Firstly, the body requires a certain amount of time to recoup from intensive training sessions and daily activities.
“Without proper sleep, the body takes time to recover. As you fall deeper into sleep, your muscles experience an increase in the blood flow which brings oxygen and nutrients that help draining away the pain creating exudates and thereby promotes recovery and repair at musculo-skeletal level. The hormone Prolactin which regulates inflammation is also released during sleep,” said Dr. Aritra Nag, Assistant Physiotherapist of ISL-based Kerala Blasters FC.
Sleep proliferates recovery, mental focus, and energy. Contrary to popular belief, players don’t get fitter in the training ground. Training provides the body with the necessary stimulus. It is the recovery pyramid – in which sleep ranks the highest – which helps the body to adapt, making it faster and more robust. Training without proper recovery might have harmful effects.
“Sleep is one of the most important recovery strategies in football. If we consider the recovery pyramid, sleep ranks first alongside hydration, diet, cold water immersion, stretching, massages, electrical stimulation, and physiotherapy. Players having a sound sleep cycle will have minimal injuries of risk, become active on the field, start feeling good about their bodies, and have fewer chances of committing mistakes,” informed Dr. Firoz Shaikh, Physiotherapist of ISL-based Odisha FC.

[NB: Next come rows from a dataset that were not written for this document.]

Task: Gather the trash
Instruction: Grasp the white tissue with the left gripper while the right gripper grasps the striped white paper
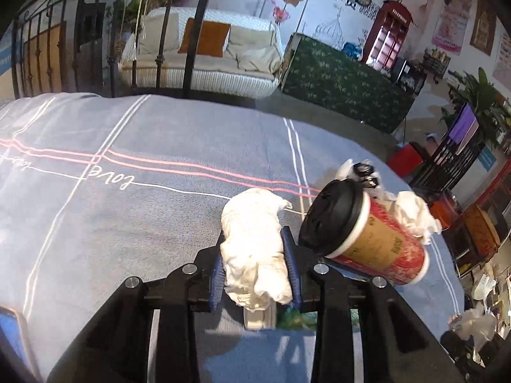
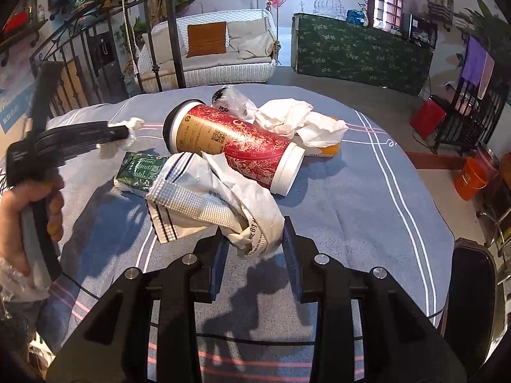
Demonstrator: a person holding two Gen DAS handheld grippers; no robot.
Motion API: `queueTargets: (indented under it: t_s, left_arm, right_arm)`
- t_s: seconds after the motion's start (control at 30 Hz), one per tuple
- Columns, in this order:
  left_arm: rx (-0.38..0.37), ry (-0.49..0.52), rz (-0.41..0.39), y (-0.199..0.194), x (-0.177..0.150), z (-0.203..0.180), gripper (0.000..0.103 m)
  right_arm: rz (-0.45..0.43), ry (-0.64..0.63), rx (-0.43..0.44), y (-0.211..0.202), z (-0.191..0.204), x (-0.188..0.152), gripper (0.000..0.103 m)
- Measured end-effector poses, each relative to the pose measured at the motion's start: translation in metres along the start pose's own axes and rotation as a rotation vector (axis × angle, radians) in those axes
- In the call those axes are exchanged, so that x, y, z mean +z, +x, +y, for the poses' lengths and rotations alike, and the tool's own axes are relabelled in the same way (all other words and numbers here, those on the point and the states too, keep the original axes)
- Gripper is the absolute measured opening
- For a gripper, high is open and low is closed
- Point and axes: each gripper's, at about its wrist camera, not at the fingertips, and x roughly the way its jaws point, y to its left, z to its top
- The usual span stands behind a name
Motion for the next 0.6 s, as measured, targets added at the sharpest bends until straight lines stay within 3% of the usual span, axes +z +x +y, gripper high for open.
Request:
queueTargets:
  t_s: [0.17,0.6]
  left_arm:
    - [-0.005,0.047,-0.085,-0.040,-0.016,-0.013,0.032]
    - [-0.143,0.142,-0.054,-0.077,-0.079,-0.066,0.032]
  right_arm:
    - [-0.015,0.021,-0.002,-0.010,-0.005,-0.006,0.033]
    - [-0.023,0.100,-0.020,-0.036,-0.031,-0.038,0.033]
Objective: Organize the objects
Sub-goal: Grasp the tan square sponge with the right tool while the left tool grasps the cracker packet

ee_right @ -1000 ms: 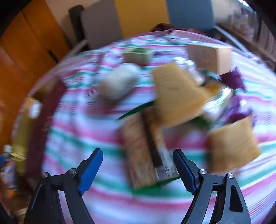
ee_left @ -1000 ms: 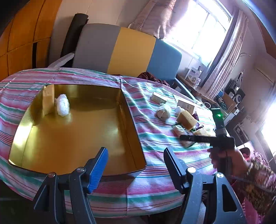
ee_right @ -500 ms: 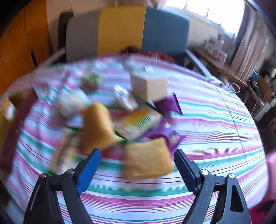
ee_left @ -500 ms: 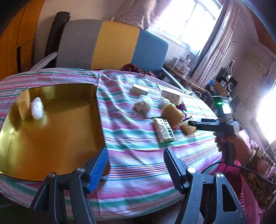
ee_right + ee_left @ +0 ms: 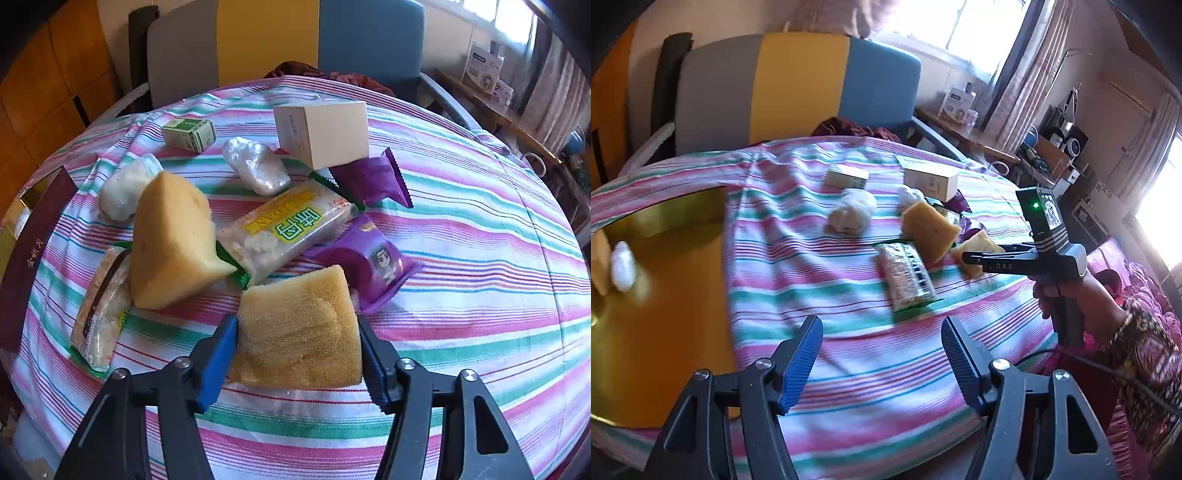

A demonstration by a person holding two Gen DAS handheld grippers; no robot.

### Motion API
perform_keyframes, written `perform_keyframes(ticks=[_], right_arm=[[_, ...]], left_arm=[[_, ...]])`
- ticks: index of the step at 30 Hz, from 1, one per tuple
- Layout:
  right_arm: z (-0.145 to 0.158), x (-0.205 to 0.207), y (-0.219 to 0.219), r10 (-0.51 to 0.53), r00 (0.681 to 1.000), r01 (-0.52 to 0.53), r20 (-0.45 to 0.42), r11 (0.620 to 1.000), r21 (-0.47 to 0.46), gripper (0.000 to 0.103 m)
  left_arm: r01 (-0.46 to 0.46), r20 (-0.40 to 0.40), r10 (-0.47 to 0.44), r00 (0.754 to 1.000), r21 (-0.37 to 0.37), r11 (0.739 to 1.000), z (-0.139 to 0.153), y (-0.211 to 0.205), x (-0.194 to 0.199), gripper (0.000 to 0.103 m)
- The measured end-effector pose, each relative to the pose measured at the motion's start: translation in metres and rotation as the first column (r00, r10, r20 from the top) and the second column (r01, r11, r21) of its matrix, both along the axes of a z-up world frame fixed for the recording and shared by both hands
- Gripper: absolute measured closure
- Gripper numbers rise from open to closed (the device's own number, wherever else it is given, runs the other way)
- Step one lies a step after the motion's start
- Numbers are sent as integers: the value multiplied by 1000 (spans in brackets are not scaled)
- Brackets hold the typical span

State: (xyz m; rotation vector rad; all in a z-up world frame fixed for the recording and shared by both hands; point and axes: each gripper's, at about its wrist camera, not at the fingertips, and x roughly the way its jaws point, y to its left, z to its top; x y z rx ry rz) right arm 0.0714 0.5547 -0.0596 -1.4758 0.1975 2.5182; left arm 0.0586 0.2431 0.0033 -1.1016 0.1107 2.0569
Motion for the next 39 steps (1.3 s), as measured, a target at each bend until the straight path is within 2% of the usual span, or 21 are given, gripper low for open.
perform_keyframes(ticks=[4, 11, 15, 17, 18, 24, 29, 30, 31, 32, 33, 35, 39], right_arm=[[5, 7, 12, -48, 998, 45, -32, 996, -73, 43], [22, 19, 27, -112, 983, 87, -143, 981, -172, 43], [22, 17, 26, -107, 983, 81, -148, 982, -169, 43], [24, 18, 28, -111, 980, 79, -164, 979, -188, 43], [24, 18, 30, -115, 978, 80, -174, 977, -196, 43], [35, 20, 36, -138, 961, 86, -240, 973, -216, 43], [42, 22, 34, -129, 951, 69, -282, 975, -213, 43], [43, 22, 33, -124, 951, 66, -284, 976, -207, 43], [43, 21, 32, -119, 951, 62, -284, 977, -202, 43], [42, 21, 32, -117, 952, 62, -282, 979, -196, 43], [42, 21, 32, -116, 953, 62, -280, 979, -193, 43], [42, 21, 32, -114, 953, 62, -279, 980, -189, 43], [42, 21, 33, -112, 951, 61, -287, 981, -184, 43]], left_arm=[[28, 32, -27, 999, -28, 999, -13, 33, -6, 35], [87, 1, -88, 996, -146, 985, -50, 100, -28, 35], [53, 73, -42, 996, -155, 987, -73, 124, -49, 35], [28, 139, -7, 990, -146, 989, -86, 130, -60, 35], [21, 139, -1, 990, -141, 990, -87, 131, -61, 36], [27, 8, -26, 1000, -169, 985, -91, 142, -51, 37], [43, -106, -68, 992, -217, 975, -94, 142, -33, 36], [44, -124, -73, 990, -223, 974, -94, 141, -31, 39], [42, -138, -74, 988, -221, 974, -94, 140, -29, 42], [34, -147, -67, 987, -213, 976, -94, 138, -28, 53], [24, -150, -55, 987, -202, 979, -93, 134, -28, 56], [22, -132, -45, 990, -170, 985, -93, 128, -30, 57], [24, -154, -51, 987, -171, 985, -89, 119, -23, 58]])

It is implausible to have a disciplined sleeping pattern for players considering the amount of travel and other commitments.
But, it is necessary to understand how the body will react if it doesn’t receive enough rest.

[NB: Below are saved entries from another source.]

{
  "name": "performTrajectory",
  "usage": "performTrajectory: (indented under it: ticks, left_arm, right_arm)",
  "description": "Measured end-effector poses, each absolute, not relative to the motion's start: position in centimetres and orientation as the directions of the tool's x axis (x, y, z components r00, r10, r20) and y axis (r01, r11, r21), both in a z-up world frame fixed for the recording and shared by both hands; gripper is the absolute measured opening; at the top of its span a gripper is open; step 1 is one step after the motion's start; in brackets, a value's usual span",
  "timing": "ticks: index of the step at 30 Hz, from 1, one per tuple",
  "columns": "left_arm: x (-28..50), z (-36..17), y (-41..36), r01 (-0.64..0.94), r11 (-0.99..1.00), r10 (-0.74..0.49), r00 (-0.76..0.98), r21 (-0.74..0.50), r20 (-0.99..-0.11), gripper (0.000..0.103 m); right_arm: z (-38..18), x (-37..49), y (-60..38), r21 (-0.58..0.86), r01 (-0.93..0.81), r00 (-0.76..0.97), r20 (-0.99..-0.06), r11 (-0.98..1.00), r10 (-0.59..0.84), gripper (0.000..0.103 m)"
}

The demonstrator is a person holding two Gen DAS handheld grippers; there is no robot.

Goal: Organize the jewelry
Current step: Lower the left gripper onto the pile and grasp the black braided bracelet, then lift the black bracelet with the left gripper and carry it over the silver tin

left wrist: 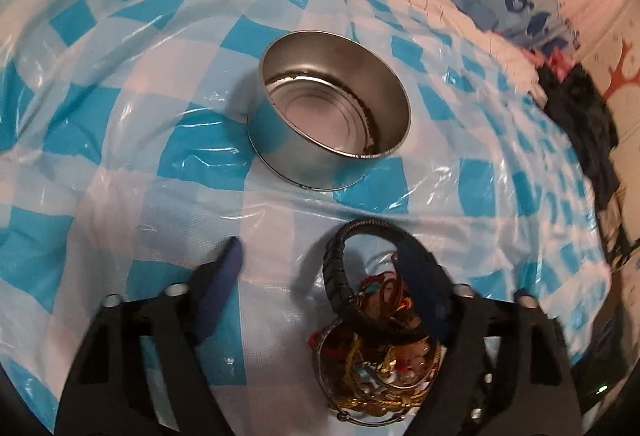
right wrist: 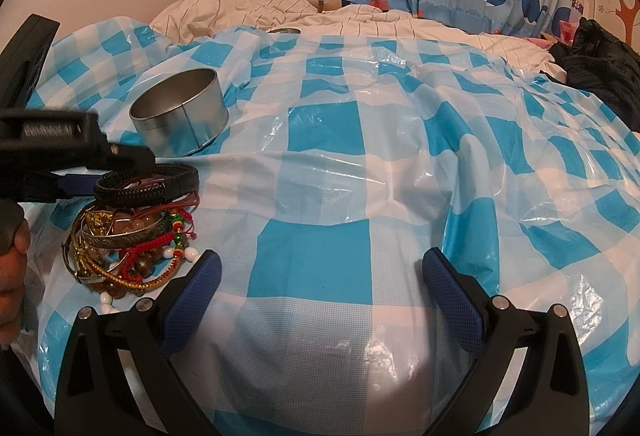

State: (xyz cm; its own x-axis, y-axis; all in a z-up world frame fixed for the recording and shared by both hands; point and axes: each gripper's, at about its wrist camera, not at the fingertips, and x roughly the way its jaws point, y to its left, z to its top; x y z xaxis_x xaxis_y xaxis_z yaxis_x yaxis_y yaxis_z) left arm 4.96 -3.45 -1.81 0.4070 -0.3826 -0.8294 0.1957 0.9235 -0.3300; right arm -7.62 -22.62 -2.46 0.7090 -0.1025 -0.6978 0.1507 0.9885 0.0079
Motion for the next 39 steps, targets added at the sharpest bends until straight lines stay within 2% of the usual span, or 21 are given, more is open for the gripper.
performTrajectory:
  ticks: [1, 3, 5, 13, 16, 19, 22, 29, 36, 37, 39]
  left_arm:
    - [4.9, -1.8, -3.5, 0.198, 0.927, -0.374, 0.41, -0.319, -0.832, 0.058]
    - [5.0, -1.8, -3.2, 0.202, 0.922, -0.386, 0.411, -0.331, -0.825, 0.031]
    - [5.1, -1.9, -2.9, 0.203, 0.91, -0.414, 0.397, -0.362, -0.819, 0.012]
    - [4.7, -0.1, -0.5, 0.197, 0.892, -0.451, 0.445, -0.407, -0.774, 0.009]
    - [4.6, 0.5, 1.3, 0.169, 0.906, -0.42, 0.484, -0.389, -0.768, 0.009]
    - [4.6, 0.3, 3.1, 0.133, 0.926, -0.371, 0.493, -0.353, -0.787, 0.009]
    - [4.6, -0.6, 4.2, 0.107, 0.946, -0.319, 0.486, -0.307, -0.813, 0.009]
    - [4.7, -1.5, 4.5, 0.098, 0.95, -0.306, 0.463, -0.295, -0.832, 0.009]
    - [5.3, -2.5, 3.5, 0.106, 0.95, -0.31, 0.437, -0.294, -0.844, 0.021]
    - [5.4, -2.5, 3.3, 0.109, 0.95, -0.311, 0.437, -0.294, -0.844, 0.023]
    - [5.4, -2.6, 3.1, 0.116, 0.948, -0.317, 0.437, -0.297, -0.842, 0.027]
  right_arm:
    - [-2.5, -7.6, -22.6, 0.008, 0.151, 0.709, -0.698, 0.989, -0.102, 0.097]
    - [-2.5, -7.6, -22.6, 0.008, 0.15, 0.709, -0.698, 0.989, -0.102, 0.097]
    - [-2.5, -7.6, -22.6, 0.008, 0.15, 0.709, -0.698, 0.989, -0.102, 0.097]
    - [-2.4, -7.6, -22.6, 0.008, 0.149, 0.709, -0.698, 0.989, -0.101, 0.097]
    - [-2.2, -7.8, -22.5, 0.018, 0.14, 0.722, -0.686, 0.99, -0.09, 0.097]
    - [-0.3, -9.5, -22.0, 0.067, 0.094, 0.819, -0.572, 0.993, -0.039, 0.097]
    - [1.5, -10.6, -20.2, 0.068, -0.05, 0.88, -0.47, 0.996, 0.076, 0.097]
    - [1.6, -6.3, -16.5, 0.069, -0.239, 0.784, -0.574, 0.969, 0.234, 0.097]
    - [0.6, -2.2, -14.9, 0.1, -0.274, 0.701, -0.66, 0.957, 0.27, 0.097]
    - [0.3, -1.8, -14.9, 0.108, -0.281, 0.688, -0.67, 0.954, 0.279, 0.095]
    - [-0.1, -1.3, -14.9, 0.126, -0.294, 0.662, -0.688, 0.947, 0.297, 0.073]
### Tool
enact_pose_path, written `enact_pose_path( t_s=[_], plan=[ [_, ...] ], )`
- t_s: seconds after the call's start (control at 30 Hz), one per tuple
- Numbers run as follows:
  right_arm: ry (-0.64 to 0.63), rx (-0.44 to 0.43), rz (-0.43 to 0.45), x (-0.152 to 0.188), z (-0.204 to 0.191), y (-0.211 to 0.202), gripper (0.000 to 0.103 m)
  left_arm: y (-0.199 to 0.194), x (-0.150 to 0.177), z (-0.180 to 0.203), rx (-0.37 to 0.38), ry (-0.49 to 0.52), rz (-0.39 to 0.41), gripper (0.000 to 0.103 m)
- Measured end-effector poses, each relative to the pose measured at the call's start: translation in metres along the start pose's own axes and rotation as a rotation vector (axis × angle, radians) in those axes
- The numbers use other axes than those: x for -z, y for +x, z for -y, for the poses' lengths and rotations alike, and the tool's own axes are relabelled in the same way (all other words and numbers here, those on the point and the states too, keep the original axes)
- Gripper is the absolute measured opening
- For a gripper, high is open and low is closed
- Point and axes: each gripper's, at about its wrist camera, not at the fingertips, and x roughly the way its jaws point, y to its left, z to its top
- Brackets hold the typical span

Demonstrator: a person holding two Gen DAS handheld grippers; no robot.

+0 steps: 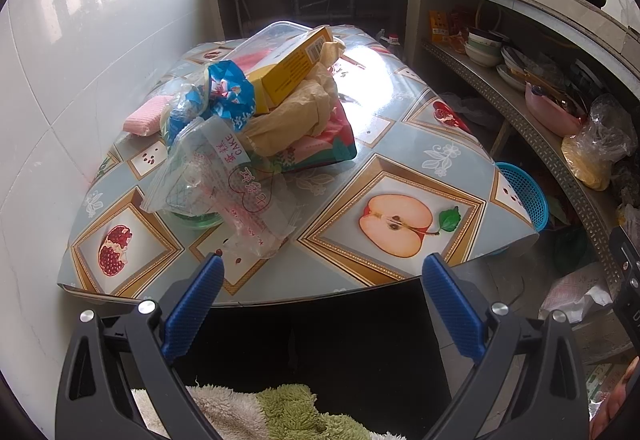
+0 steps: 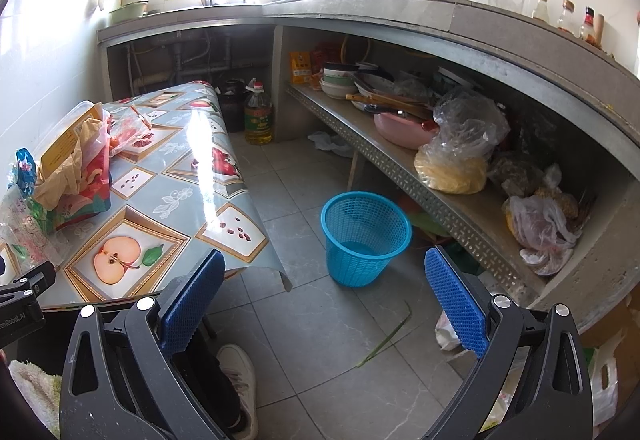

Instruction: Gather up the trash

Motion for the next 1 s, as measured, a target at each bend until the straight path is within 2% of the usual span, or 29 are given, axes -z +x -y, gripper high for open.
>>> enact_pose_path(
  t_s=[1.0],
  plan=[
    [0.006, -0.006, 0.011, -0.0075, -0.0065, 0.0013, 0.096, -0.0023, -0.0013, -0.0057, -0.006, -0.007, 0.011, 0.097]
  ],
)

“Let’s talk about the ISL. We finish the game by 21:30, followed by game recovery sessions until 22:30. Depending on the distance of the stadium from our hotel, players reach by 23:15 to 23:30 and then have dinner and go off to bed.
So, suppose an athlete has not had adequate rest post matchday; in that case, they participate in the following training or recovery sessions in the next afternoon or evening once the sleep cycle is completed. This is because fatigue sets in, muscles are sore, and the body gets dehydrated throughout a game. Without sound sleep and a regular recovery routine, the player might not be ready for the next day’s training. If footballers train forcefully, they can end up with injuries,” quoted Dr. Firoz.
Lack of decision-making, fatigue, and psychological problems often happen due to less sleep.
To avoid the same, athletes need to schedule their day to balance recovery and training.
Gadgets and the internet are the biggest enemies of sleep. To avoid the same, one must develop a routine and refrain from electronic devices after a particular time in the day.
“During a previous stint with a football club, I came across one athlete who had a unique habit. Once he returned from his practice session, each day, by 18:00, he would switch off his phone and go for dinner. Once he finished dinner, he would start putting off the light and not engage with any electronic gadgets. He would spend time reading or doing something meditative. This was his process of letting the body know that it is time to shut down, and within 21:00-22:00, he would fall asleep every day,” reminisced Dr. Nag.
If athletes face problems extending beyond everyday habits to regulate sleep, they must consult specialists and seek guidance.
The margins for error are minimal in modern-day sports. To play at the highest level, one must focus on every little aspect of the game. Sleeping well is one of football’s most crucial recovery strategies, which has longer-term benefits in memory, learning, body metabolism, and immune function. The right amount of sleep can optimize different processes. However, it is unnecessary to have a well-defined sleep cycle, but based on individual preference, it is important to sleep between 8-10 hours daily.